Los frenos, también sin asistencia, son duros, pero comparados con los del Irmscher 7, que duros como el mármol, los del Caterham son fácilmente dosificables. Aún así, hay que pisar el pedal central con determinación.

Al cabo de unos minutos, ya estás atacando en cada curva como si tuvieses años de experiencia en un Seven, sintiendo como el tren delantero muerde el asfalto en los cambios de dirección, como se tira al vértice con sólo mirarlo y como el tren trasero quiere irse de lado cuando te pasas con el pedal derecho. Simplemente no quieres que este momento se termine.

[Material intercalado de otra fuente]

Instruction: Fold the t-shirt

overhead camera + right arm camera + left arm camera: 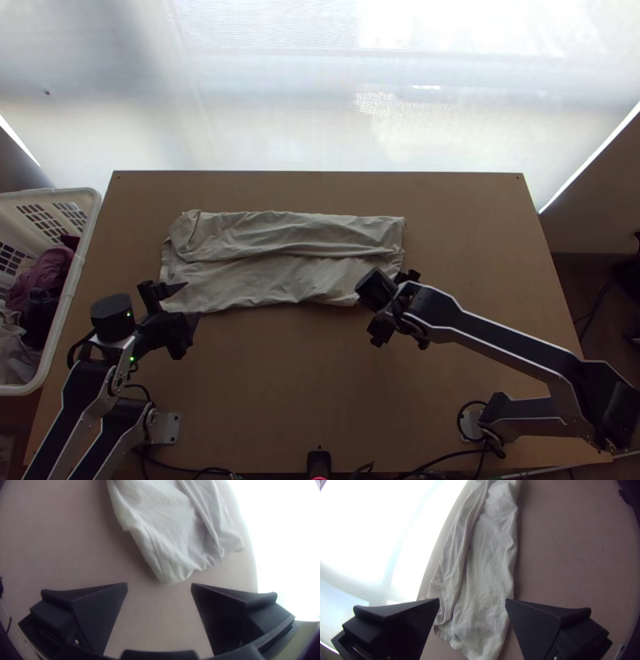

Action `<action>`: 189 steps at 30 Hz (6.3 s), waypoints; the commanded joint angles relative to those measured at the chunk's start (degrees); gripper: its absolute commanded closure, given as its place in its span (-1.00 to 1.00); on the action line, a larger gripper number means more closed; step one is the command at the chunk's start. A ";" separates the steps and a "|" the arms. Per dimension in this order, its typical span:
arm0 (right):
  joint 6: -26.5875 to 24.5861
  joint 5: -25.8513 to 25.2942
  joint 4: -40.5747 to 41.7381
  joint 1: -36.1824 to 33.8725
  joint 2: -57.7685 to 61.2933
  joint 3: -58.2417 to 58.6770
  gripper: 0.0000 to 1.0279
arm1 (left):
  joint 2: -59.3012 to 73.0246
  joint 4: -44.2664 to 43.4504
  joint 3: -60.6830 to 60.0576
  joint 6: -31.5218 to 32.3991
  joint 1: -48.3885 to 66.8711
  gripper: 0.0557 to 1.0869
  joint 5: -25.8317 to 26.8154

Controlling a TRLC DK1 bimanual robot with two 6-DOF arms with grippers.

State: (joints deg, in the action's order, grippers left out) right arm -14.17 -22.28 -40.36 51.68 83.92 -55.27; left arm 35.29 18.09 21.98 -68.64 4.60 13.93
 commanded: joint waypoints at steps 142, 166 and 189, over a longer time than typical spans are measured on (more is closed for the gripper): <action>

El Caterham Seven 275R sigue siendo un deportivo básico que frente a los coches modernos sólo tendría inconvenientes (habitáculo estrecho, protección contras las intemperies rudimentaria, ergonomía sui generis), pero en el día que hay algo de sol y tienes tu tramo de curvas sin tráfico, no hay nada mejor ni más divertido en el mundo. Sudarás lo que no está escrito, te saltarán los empastes con las vibraciones y te quedarás casi sin fuerzas para salir del coche, pero tu sonrisa será casi un rictus que no podrás borrar en días. Vamos, que es como el buen sexo: acabas sudado, cansado pero con una sonrisa tonta de felicidad que te delata.

El precio de la felicidad

El Caterham Seven 275 es un coche caro ya de por sí. 42.700 euros sin opciones para un coche que nadie en su sano juicio usaría a diario por su falta de practicidad, es caro. Pero estamos hablando de un juguete que ofrece la posibilidad de personalizarlo con una serie de packs opcionales (acabado Racing -9.378 euros-, Trackday, Touring, cambio de 6 marchas -2.747 euros-, chasis ancho, suelo rebajado, etc) y que al final puede superar alegremente los 60.000 euros.

En el fondo, no es un coche que debamos mirar como un compacto versátil. El único propósito del Seven es la diversión pura y dura, su único objetivo es darte placer con subidas de adrenalina y el orgullo que sientes al haber conseguido la trazada perfecta o el derrape perfecto, según como tengas el día. Y es que al Seven, en el apartado dinámico, no hay quien le tosa (su único rival, el Ariel Atom es bastante más delicado de llevar). Entonces, sí, el Seven cumple con honores con su cometido: te hace olvidarlo todo; sólo estás tú y la carretera.

NB: Las fotos de coche a coche son obra de Pere Nubiola.